[Start of section]

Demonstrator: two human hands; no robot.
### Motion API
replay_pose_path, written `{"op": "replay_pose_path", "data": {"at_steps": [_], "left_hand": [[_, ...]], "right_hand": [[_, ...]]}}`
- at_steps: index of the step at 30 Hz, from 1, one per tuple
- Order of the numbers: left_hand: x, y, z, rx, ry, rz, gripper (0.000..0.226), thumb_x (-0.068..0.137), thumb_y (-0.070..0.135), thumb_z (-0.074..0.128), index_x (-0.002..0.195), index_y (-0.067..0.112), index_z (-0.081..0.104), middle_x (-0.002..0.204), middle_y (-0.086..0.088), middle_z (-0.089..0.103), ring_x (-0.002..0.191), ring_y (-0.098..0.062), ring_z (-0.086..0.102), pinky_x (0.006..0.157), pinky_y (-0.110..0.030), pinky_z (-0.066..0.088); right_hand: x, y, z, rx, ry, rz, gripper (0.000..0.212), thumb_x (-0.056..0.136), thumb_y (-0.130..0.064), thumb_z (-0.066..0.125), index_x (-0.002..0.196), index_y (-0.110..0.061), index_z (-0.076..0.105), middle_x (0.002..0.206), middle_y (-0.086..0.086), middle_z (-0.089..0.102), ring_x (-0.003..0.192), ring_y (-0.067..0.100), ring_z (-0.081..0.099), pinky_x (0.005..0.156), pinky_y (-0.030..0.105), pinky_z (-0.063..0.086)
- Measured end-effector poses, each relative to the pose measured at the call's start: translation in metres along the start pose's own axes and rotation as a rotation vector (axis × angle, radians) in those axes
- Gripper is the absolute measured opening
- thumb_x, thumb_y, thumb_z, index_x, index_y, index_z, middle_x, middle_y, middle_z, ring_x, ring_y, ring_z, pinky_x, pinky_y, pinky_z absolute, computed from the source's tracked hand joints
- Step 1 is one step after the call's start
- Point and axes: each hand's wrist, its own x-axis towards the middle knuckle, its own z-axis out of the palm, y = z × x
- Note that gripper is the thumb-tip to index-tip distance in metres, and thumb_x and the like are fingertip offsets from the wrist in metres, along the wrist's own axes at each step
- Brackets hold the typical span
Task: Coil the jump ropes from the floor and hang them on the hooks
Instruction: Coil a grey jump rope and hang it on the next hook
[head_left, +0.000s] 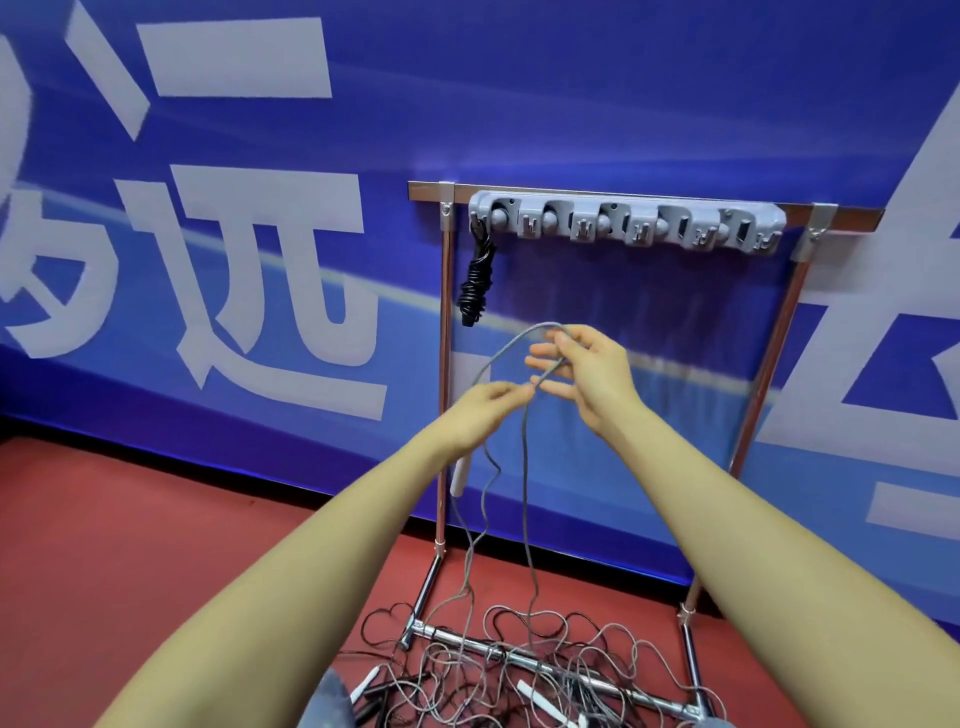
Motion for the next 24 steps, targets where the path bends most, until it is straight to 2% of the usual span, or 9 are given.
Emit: {"op": "replay_pose_path", "data": {"at_steps": [1,2,4,7,9,12,14,19,24], "left_hand": [[-0.002,-0.006,0.006,0.076,-0.019,0.03,0.011,0.096,0.031,0.053,0.097,0.02,0.055,0.082,0.001,0.05,0.071,-0.011,0.045,0.075,-0.027,0.038],[-0.002,-0.012,0.01,0.127,-0.01,0.038,0.021,0.094,0.027,0.056,0.106,0.012,0.064,0.08,-0.001,0.052,0.07,-0.013,0.046,0.073,-0.029,0.039],[0.001,-0.021,0.017,0.16,0.043,0.033,0.015,0.091,0.021,0.058,0.096,0.01,0.068,0.071,0.003,0.057,0.063,-0.01,0.048,0.066,-0.029,0.043],[0.003,-0.022,0.02,0.191,0.118,0.064,0.014,0.091,0.017,0.059,0.082,0.01,0.068,0.059,0.013,0.055,0.053,-0.002,0.047,0.052,-0.012,0.038],[0.006,-0.017,0.017,0.224,0.16,0.075,0.018,0.091,0.017,0.059,0.077,0.008,0.067,0.061,0.012,0.058,0.057,-0.001,0.05,0.053,-0.011,0.038],[0.015,-0.003,0.008,0.218,0.213,0.082,0.023,0.091,0.019,0.059,0.068,0.014,0.063,0.062,0.006,0.06,0.058,-0.003,0.051,0.059,-0.02,0.041],[0.021,0.01,0.0,0.221,0.233,0.104,0.027,0.09,0.018,0.059,0.064,0.014,0.061,0.057,0.007,0.056,0.048,0.0,0.046,0.051,-0.016,0.037],[0.032,0.042,-0.016,0.227,0.306,0.161,0.029,0.089,0.016,0.06,0.068,-0.004,0.062,0.047,0.009,0.047,0.039,-0.002,0.038,0.043,-0.013,0.029],[0.032,0.055,-0.024,0.164,0.268,0.122,0.036,0.097,0.027,0.048,0.085,0.001,0.069,0.073,-0.005,0.061,0.055,-0.005,0.047,0.058,-0.02,0.038]], "right_hand": [[0.001,-0.005,0.002,-0.001,0.005,-0.012,0.015,0.1,-0.01,0.045,0.089,-0.012,0.057,0.084,0.008,0.067,0.077,0.021,0.069,0.078,0.045,0.056],[0.003,-0.008,0.004,0.005,0.014,-0.018,0.015,0.1,-0.01,0.046,0.089,-0.012,0.057,0.083,0.008,0.067,0.077,0.021,0.069,0.076,0.044,0.057],[0.006,-0.014,0.007,0.051,0.054,-0.009,0.014,0.099,-0.009,0.046,0.09,-0.011,0.056,0.082,0.009,0.066,0.078,0.022,0.069,0.073,0.042,0.058],[0.01,-0.017,0.004,0.152,0.109,0.022,0.013,0.1,-0.009,0.045,0.091,-0.007,0.055,0.084,0.011,0.065,0.079,0.023,0.068,0.07,0.039,0.058],[0.01,-0.013,-0.002,0.177,0.095,0.029,0.014,0.1,-0.014,0.046,0.091,-0.009,0.055,0.088,0.01,0.066,0.081,0.021,0.067,0.076,0.04,0.057],[0.006,0.008,-0.012,-0.041,0.027,0.085,0.019,0.1,-0.029,0.046,0.095,-0.014,0.058,0.098,0.005,0.068,0.087,0.018,0.066,0.081,0.035,0.052],[-0.002,0.027,-0.017,-0.212,-0.061,0.125,0.018,0.099,-0.026,0.048,0.102,-0.013,0.06,0.104,0.008,0.069,0.087,0.018,0.065,0.082,0.032,0.049],[-0.018,0.06,-0.015,-0.445,-0.281,0.166,0.012,0.09,-0.012,0.061,0.102,-0.014,0.062,0.094,0.004,0.067,0.083,0.019,0.063,0.082,0.032,0.049],[-0.017,0.046,-0.003,-0.341,-0.163,0.1,0.014,0.096,-0.015,0.052,0.085,-0.013,0.06,0.081,0.005,0.068,0.067,0.014,0.066,0.06,0.024,0.048]]}}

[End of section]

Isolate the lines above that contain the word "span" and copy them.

■ **Task output**
- Brackets hold the typical span
Motion for the next 24 steps, targets where the path bends most, until it is straight to 2% of the usual span, or 9 are given.

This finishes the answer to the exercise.